Speaking only for myself, it’s easy to mentally categorize subways (i.e., electric mass transit, mostly underground) as something different than railroads. Different lengths of routes, different spacing of stations, different rolling stock, and so on. The differences are often less than they seem, and the further back you go in time, the smaller those differences get.

That’s the entrance to the Farringdon Station of the London Underground. That building dates from 1922, but it’s the third station at this locations, with the first constructed for the original portion of the Metropolitan Railway in a mind-boggling 1863. The name gets at the blurred line between a railroad and a subway: the Metropolitan was physically a railroad with coal-burning engines and stations much like an ordinary railroad, and it carried freight, but it was below grade in cuts and tunnels and had closely-spaced stations.
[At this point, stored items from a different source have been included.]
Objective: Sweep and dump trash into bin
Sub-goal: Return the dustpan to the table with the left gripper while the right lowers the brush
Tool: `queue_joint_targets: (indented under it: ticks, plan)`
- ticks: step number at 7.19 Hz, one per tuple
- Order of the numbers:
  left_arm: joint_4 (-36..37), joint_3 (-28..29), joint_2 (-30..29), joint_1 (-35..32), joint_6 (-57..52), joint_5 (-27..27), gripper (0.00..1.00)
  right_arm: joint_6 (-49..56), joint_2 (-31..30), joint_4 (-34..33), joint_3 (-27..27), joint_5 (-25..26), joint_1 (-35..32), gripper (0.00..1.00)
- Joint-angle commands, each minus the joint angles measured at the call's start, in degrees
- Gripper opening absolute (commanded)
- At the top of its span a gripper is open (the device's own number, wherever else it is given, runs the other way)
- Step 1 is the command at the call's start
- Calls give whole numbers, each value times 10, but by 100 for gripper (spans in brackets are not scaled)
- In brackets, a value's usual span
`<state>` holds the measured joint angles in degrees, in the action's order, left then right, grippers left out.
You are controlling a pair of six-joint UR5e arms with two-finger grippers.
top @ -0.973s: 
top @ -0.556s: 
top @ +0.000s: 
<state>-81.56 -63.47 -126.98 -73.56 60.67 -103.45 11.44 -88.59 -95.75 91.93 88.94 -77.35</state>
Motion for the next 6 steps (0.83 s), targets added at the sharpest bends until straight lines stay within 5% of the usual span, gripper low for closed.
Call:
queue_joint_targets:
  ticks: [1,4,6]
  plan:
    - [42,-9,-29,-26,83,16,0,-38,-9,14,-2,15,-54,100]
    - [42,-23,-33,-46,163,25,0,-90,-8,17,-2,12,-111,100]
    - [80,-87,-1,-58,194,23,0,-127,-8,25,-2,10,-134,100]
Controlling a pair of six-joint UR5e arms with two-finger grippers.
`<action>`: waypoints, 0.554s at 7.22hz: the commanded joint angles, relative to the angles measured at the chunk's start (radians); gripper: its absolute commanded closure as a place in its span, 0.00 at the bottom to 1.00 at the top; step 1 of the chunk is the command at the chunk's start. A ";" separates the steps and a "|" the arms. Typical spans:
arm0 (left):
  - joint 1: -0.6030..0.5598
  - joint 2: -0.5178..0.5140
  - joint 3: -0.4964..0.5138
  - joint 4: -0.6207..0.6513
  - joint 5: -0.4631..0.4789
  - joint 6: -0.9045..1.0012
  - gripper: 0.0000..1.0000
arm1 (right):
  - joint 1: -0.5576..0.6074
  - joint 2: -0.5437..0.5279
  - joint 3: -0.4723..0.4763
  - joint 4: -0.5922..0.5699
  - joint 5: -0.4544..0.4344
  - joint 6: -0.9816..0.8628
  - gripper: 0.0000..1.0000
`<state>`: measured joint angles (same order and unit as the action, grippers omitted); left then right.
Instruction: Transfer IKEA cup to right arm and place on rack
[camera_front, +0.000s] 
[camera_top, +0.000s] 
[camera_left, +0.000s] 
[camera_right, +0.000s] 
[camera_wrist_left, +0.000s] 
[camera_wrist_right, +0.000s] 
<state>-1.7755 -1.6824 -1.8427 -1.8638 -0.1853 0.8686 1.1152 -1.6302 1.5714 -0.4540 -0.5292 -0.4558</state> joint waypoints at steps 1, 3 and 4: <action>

A traditional railroad station has two pieces of building: the track and platform area, which might be outdoors or might be enclosed in a shed of some kind, and an associated building, the headhouse, with ticket sales, railroad offices, and support spaces. In short, an area primarily for trains and an area for people. My photo shows the headhouse of the 1922 station, and the platform area is below. That configuration was used for ordinary railroad stations in the 1800s, particularly in the UK, when the railroad was in a cut. As subways developed into something distinct from railroads – a change that accelerated after electrification – subway stations didn’t necessarily need headhouses, and many modern stations have been built without them.

There are examples in New York: the Dyre Avenue branch of the 5 train and the Rockaway Branch of the A train were both built as commuter railroads and taken over by the subway; there was a scheme, eventually abandoned, to run Long Island Railroad trains over the IRT by building connecting tracks at the Atlantic Avenue station; and all of the subway lines in southern Brooklyn follow the routes of long-ago, long-gone railroads. In several areas where the subway runs in an open cut (the B and Q trains on the Brighton lone, for example) the stations are entered through little headhouses roughly similar to the one in the photo above.